• **Data extract**:

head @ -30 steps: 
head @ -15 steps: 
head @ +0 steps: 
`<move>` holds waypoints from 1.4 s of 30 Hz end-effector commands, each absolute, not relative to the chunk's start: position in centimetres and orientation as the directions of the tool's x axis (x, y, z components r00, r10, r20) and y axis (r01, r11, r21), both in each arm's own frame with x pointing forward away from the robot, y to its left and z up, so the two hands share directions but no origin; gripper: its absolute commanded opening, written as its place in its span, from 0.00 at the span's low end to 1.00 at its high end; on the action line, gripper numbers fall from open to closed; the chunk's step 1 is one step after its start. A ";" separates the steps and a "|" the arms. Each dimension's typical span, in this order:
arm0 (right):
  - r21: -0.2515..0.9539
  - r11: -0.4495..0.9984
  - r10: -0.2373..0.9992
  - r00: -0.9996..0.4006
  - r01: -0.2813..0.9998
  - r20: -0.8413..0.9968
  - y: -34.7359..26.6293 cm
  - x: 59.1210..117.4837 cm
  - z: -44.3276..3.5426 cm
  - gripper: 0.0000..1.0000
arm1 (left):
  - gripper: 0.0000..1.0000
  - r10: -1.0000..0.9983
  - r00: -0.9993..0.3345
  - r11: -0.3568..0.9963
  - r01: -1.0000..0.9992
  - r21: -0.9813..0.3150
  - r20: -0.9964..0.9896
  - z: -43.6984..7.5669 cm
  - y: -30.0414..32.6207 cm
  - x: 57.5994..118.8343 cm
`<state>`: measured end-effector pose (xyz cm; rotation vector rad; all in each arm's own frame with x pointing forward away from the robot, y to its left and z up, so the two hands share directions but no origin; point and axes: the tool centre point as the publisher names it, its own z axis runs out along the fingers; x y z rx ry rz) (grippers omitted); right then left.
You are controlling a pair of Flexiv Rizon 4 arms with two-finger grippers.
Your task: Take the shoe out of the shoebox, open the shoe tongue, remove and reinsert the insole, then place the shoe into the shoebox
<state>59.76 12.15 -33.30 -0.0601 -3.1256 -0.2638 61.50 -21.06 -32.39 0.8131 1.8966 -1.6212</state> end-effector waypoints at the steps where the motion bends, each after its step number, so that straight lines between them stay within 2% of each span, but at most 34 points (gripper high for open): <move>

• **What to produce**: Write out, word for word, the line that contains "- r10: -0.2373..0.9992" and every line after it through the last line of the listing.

• **Task answer**:
  - r10: -0.2373..0.9992
  - r00: -0.9996..0.4006
  - r01: -0.2813..0.9998
  - r20: -0.8413..0.9968
  - y: -34.7359..26.6293 cm
  - x: 59.1210..117.4837 cm
  - z: -44.3276..3.5426 cm
  - gripper: 0.0000..1.0000
arm1 (left):
  - gripper: 0.0000..1.0000
  - r10: -1.0000..0.9983
  - r00: -0.9993..0.3345
  - r11: -0.3568..0.9963
  - r01: -1.0000..0.9992
  - r21: -0.9813..0.3150
  - r20: -0.9964..0.9896
  - z: -43.6984..7.5669 cm
  - y: -30.0414..32.6207 cm
  - x: 57.5994..118.8343 cm
`<state>`: measured end-effector pose (xyz cm; rotation vector rad; all in each arm's own frame with x pointing forward away from the robot, y to its left and z up, so the two hands share directions but no origin; point and axes: the tool centre point as the publisher names it, its own z axis runs out along the fingers; x y z rx ry rz) (grippers omitted); right then left.
You are controlling a pair of Flexiv Rizon 4 arms with two-finger grippers.
Your task: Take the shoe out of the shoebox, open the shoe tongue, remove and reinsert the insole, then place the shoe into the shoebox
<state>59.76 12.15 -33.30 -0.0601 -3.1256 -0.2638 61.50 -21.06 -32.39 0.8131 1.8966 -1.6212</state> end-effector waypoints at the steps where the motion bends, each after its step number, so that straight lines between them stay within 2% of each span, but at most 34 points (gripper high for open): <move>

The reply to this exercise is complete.